25

Olivia said, “Telling him I’m married is sure to flush them out.”

“And that’s what you want?” Lemuel was reading the translation Christine had worked so hard on. He knew what Olivia was telling him was important to her (and therefore to him) personally, but he was pretty sure the text was even more important. At least in the Midnight universe, and just at this moment.

“I’m tired of this underhand game. I want to know who the players are and who’s backing them.” Olivia was exercising as she talked, and the flexing of her limber body was doing nothing to aid Lemuel’s concentration. Since she’d slept extra during the day, she had cleared a space for stretching in the herd of chairs occupying the pawnshop’s center. Lemuel watched from the high stool behind the counter, the handwritten translation before him.

He tore his gaze from the papers to look at Olivia. “If your father has tracked you down to watch you, he’s done nothing to make you think he will harm you. The Reeds are acting on his behalf? They haven’t raised a finger against you. In the past three years, there’s been many a time they could have acted against you.”

Olivia paused in her squats. “Okay, I concede that.”

“The more serious threat, if I’m understanding you correctly, is that your father’s right-hand man is watching you separately and unknown to your father.”

She nodded vigorously as she began doing lunges. “He was responsible for the man who tried to grab me when I was breaking into the Goldthorpe house.”

“Yes, you heard him say the name over his . . . walkie-talkie?”

“Cell phone.
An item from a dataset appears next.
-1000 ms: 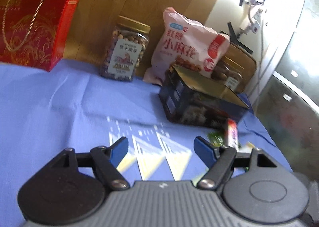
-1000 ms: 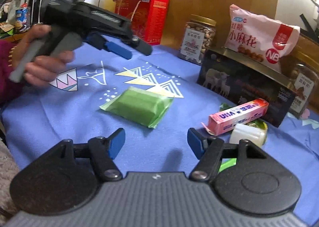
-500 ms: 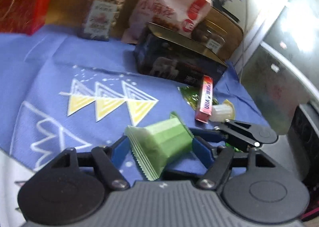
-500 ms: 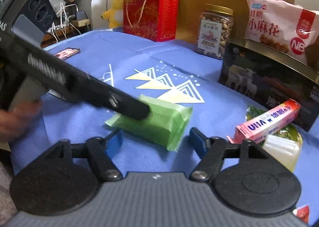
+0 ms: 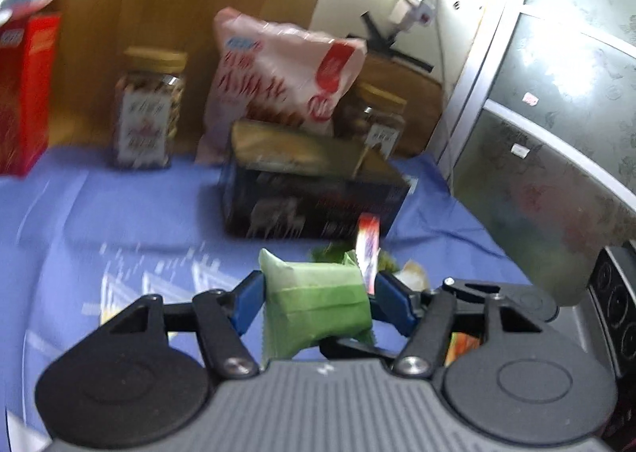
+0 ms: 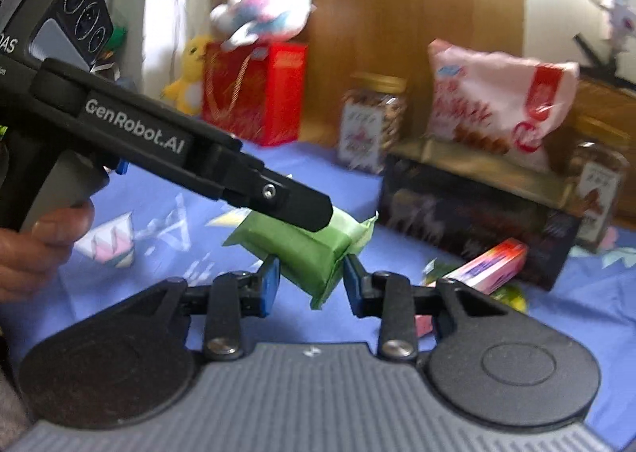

Yes, I did.”

“So he seems bent on capturing you. However, we haven’t seen his agents here.”

“One of them is responsible for the hotel.”

“But which one?”

“My dad owns the company that renovated the hotel. Manfred traced it back, and back, until he got to the source. Of course, he didn’t know that the president of the company was my dad, whose name is Nicholas Wicklow.”

This was the first time that Lemuel had heard her father’s name. “Thanks for trusting me with it,” he said. “I wondered if you would.”

“My real name,” she said, with air of someone doing a very necessary but distasteful task, “is Melanie Horton Wicklow.”

“No, that’s your birth name,” Lemuel said. “Your real name is Olivia Charity.”

She smiled at him, and his heart felt at ease. “Though she always made me call her Mother, my stepmother’s name was Tiffany, and I hope she never rests in peace.”

“What about your real mother—your biological mother, as they say now?”

“I didn’t know her very well. Her name was Cara,” Olivia said. “From the pictures, I look like her. Maybe another reason for Mo— Tiffany to do what she did.”

“But you’re uncertain about your father’s knowledge of her abuse.”

“I waver back and forth,” Olivia said, almost reluctantly. “Now I feel he didn’t know. But I also think you don’t know something like that if you aren’t paying attention.”

“Yes,” Lemuel agreed.

Olivia sat on the floor cross-legged, bent forward, and stood on her hands, her legs still crossed. Lemuel eyed her with admiration and a touch of exasperation. “Woman,” he said, “we have to talk.”

“I thought we were.”

“We have to talk about another topic, as interesting as I find this rare conversation about your family.”

Olivia rolled back into a sitting stance and looked up at him, her eyebrows raised in query. “What is it, Lemuel?”

“We must call the town together,” he said. “I think we are about to be killed.”

Her phone rang.

“Olivia,” said Manfred. “We have to have a town meeting. Sylvester’s forty-eight hours are up.”